▶ [Activity]: Write out, unaltered, each line from the top of the records below down to the line where "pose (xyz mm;" appears, that line included.

(Beginning of Records shown)

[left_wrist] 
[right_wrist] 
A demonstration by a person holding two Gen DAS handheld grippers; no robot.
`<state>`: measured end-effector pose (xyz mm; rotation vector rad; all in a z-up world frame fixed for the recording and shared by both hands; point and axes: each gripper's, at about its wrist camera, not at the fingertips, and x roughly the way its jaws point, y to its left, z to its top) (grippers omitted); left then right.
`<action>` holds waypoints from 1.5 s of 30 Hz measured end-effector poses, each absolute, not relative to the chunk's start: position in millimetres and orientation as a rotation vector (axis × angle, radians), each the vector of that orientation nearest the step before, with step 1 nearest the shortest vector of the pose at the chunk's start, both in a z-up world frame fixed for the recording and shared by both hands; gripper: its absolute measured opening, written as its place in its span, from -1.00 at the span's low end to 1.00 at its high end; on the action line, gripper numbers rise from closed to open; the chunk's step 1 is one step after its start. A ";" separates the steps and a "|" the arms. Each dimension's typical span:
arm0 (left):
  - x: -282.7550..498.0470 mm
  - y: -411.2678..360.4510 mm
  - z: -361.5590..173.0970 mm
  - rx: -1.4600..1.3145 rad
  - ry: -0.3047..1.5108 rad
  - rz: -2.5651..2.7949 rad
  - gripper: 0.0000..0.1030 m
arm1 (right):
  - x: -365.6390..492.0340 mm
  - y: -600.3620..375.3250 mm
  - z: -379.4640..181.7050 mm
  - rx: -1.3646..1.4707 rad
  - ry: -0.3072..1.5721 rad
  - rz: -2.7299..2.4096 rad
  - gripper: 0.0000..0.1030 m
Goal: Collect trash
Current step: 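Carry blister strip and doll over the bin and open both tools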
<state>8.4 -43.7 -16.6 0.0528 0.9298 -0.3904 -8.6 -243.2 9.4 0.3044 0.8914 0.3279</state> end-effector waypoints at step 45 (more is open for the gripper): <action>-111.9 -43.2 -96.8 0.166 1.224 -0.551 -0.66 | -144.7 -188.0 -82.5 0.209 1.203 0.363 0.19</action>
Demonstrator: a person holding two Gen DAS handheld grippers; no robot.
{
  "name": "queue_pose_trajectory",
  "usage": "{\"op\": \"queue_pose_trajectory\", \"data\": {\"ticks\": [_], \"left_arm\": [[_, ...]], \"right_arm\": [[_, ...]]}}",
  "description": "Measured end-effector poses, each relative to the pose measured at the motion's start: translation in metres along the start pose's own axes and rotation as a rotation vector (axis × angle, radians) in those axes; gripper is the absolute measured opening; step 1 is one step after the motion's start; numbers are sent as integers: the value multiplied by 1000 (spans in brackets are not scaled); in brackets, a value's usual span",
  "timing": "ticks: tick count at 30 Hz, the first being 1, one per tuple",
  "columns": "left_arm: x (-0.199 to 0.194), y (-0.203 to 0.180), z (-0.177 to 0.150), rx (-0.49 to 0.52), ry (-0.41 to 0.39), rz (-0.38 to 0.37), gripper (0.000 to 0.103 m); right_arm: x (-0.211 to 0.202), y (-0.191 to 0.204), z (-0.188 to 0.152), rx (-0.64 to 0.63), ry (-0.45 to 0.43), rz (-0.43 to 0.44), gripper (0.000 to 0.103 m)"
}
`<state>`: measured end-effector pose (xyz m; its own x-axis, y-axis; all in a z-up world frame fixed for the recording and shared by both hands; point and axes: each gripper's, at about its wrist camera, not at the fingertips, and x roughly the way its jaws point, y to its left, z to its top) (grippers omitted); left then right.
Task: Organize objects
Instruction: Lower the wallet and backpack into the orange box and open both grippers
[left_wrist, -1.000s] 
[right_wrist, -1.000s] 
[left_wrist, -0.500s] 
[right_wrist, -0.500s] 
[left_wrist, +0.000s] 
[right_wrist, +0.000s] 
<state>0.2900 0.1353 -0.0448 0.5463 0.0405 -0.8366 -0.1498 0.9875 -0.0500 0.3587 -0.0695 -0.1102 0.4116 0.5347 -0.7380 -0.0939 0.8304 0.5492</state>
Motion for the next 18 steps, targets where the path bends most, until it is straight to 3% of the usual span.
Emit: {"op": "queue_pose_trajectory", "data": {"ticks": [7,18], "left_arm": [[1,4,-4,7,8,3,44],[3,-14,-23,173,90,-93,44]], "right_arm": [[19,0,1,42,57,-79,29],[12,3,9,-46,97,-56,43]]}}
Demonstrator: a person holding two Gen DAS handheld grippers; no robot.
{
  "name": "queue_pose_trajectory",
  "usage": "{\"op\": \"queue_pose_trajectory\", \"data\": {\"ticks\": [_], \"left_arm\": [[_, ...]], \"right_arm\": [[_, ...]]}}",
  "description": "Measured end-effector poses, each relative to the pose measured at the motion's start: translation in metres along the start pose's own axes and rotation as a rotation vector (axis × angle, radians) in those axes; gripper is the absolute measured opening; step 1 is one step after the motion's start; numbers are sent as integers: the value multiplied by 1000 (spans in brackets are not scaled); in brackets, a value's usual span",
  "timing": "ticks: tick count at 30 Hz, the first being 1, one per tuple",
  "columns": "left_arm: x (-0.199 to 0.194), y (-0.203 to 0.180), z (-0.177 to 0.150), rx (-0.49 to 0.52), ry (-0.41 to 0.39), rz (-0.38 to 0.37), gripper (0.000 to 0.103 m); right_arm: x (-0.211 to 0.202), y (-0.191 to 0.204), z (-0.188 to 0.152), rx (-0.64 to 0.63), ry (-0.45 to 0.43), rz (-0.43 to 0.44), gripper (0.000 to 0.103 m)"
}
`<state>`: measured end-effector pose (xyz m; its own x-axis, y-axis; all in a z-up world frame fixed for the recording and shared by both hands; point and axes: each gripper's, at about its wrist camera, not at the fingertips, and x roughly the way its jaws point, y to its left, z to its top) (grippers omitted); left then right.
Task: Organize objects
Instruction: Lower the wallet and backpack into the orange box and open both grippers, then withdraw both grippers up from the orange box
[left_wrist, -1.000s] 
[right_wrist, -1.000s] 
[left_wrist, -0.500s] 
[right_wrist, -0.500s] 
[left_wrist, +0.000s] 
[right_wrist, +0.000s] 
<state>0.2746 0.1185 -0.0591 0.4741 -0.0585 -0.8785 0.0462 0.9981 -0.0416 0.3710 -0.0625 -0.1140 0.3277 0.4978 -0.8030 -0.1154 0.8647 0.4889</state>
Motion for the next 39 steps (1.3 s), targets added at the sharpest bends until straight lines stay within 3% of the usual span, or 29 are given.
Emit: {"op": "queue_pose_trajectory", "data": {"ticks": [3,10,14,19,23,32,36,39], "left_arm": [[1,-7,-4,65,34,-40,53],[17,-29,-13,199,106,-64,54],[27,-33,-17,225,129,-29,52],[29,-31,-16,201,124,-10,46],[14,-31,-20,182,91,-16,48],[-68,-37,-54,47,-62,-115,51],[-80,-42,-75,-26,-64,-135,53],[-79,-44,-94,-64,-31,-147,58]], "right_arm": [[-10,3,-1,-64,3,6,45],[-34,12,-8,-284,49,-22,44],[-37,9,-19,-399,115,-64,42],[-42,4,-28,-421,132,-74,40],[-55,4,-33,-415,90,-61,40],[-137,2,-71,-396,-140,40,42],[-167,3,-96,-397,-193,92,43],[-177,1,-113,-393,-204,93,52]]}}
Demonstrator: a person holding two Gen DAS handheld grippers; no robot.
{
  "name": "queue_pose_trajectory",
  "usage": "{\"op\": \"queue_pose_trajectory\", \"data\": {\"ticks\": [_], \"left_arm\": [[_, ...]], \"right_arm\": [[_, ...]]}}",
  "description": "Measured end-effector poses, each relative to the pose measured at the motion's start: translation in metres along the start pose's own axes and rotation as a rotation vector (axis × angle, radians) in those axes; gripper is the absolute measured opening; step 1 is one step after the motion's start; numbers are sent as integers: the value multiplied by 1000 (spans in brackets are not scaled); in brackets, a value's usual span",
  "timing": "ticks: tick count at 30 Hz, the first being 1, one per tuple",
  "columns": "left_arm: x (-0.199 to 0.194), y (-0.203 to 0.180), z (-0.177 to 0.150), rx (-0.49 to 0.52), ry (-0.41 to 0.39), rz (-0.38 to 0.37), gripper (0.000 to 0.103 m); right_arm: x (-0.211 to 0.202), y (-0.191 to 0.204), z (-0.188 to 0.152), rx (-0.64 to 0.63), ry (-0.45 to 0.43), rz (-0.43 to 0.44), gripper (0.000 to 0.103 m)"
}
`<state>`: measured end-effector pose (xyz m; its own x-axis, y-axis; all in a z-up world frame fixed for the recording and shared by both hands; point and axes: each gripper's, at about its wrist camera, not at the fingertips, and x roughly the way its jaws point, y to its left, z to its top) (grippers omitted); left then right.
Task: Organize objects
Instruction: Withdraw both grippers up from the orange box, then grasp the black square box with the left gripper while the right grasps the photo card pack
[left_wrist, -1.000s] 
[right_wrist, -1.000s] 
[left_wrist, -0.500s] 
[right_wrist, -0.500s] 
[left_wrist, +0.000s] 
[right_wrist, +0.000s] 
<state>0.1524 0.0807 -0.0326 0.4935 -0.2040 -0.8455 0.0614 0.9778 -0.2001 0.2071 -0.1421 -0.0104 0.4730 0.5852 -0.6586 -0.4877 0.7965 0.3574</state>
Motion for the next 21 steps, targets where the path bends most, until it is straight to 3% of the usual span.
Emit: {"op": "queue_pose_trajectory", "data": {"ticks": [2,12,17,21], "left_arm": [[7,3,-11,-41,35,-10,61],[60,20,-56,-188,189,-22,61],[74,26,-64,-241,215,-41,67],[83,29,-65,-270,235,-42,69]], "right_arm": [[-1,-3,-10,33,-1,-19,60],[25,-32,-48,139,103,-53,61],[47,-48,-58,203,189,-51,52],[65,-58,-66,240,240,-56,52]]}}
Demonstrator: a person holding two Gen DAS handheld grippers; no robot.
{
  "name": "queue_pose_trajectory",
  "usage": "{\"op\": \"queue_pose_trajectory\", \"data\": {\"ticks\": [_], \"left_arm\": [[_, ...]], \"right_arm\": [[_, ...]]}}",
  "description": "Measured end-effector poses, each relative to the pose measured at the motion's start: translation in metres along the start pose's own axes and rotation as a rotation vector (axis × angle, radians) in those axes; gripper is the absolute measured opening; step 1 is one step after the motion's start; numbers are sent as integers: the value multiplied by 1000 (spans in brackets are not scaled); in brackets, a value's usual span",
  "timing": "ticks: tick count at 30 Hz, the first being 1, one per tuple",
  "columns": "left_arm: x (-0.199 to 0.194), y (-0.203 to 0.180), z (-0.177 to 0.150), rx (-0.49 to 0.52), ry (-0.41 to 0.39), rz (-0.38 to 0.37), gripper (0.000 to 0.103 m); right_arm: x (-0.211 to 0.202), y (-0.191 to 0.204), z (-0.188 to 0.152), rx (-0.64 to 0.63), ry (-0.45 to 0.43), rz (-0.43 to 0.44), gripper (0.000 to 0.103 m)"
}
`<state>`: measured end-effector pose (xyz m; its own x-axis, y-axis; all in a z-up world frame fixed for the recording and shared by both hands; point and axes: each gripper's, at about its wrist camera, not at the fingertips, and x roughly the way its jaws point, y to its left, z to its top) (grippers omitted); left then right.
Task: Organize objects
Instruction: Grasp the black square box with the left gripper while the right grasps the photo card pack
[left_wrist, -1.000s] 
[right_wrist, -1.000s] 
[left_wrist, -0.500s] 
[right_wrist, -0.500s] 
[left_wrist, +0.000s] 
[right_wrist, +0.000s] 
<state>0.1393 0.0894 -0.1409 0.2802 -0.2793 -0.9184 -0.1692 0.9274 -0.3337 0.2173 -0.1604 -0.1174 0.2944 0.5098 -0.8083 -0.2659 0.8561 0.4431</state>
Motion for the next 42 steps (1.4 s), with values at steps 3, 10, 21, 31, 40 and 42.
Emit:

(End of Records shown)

▶ [Exercise output]:
[left_wrist] 
[right_wrist] 
A demonstration by a person holding two Gen DAS handheld grippers; no robot.
`<state>`: measured end-effector pose (xyz mm; rotation vector rad; all in a z-up world frame fixed for the recording and shared by both hands; point and axes: each gripper's, at about its wrist camera, not at the fingertips, and x roughly the way its jaws point, y to its left, z to its top) (grippers omitted); left then right.

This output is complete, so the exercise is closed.